» **EXERCISE DESCRIPTION**
Set out the listing word for word. End with the line that contains "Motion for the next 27".

========

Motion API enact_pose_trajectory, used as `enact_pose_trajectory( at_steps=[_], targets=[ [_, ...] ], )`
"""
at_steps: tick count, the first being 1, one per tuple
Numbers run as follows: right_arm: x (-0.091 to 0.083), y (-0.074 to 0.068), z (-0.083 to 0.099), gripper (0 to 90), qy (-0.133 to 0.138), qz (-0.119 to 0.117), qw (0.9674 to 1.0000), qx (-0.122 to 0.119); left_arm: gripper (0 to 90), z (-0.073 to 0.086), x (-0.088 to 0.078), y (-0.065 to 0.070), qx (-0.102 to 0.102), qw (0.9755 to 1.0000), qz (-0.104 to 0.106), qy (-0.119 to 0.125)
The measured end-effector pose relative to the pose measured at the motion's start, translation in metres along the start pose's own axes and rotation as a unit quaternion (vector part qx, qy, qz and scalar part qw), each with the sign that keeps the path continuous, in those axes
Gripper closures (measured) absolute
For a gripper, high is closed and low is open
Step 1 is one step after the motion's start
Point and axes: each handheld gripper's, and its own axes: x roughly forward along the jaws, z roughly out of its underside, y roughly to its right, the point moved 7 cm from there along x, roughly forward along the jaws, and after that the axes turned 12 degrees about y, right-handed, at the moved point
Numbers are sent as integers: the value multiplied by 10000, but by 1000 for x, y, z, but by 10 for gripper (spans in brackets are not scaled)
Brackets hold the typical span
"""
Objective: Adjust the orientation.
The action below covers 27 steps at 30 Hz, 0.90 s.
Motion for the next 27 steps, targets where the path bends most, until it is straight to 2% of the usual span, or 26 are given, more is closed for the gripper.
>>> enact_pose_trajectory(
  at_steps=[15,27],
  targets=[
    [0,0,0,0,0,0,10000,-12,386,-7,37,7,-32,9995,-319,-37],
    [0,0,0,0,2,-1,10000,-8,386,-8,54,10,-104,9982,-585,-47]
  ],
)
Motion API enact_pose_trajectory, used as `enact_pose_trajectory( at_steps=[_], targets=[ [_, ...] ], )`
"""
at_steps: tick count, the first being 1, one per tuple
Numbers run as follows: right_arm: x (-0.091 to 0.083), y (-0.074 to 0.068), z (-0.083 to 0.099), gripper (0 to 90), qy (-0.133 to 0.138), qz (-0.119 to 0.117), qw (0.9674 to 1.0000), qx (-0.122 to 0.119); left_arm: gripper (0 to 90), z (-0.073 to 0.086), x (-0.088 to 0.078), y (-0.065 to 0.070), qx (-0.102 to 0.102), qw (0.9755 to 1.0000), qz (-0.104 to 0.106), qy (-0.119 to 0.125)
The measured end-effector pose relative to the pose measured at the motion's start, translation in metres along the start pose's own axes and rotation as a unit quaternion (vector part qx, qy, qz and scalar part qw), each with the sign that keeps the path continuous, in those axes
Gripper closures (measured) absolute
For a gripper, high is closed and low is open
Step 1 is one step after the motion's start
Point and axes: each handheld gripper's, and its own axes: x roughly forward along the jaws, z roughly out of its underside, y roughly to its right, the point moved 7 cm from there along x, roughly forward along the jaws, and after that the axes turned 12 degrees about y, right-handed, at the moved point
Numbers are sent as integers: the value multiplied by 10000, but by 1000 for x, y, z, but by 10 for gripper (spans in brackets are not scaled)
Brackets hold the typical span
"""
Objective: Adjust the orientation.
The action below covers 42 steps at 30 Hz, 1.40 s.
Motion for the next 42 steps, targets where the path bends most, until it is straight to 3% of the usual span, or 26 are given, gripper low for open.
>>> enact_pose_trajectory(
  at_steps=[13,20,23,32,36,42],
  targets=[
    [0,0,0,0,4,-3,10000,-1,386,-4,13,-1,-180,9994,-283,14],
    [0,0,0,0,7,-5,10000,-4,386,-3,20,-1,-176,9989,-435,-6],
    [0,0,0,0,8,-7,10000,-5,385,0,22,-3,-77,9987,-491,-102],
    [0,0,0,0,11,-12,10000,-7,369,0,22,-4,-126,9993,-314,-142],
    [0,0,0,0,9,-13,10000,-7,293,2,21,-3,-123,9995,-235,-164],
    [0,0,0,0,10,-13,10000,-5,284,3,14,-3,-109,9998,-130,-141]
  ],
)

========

» **RESULT FOR THIS TASK**
Motion API enact_pose_trajectory, used as `enact_pose_trajectory( at_steps=[_], targets=[ [_, ...] ], )`
"""
at_steps: tick count, the first being 1, one per tuple
Numbers run as follows: right_arm: x (-0.091 to 0.083), y (-0.074 to 0.068), z (-0.083 to 0.099), gripper (0 to 90), qy (-0.133 to 0.138), qz (-0.119 to 0.117), qw (0.9674 to 1.0000), qx (-0.122 to 0.119); left_arm: gripper (0 to 90), z (-0.073 to 0.086), x (-0.088 to 0.078), y (-0.065 to 0.070), qx (-0.102 to 0.102), qw (0.9755 to 1.0000), qz (-0.104 to 0.106), qy (-0.119 to 0.125)
The measured end-effector pose relative to the pose measured at the motion's start, translation in metres along the start pose's own axes and rotation as a unit quaternion (vector part qx, qy, qz and scalar part qw), each with the sign that keeps the path continuous, in those axes
Gripper closures (measured) absolute
For a gripper, high is closed and low is open
Step 1 is one step after the motion's start
Point and axes: each handheld gripper's, and its own axes: x roughly forward along the jaws, z roughly out of its underside, y roughly to its right, the point moved 7 cm from there along x, roughly forward along the jaws, and after that the axes turned 12 degrees about y, right-handed, at the moved point
Numbers are sent as integers: the value multiplied by 10000, but by 1000 for x, y, z, but by 10 for gripper (spans in brackets are not scaled)
Brackets hold the typical span
"""
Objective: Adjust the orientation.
The action below covers 27 steps at 30 Hz, 0.90 s.
Motion for the next 27 steps, targets where the path bends most, until it is straight to 2% of the usual span, or 26 are given, more is closed for the gripper.

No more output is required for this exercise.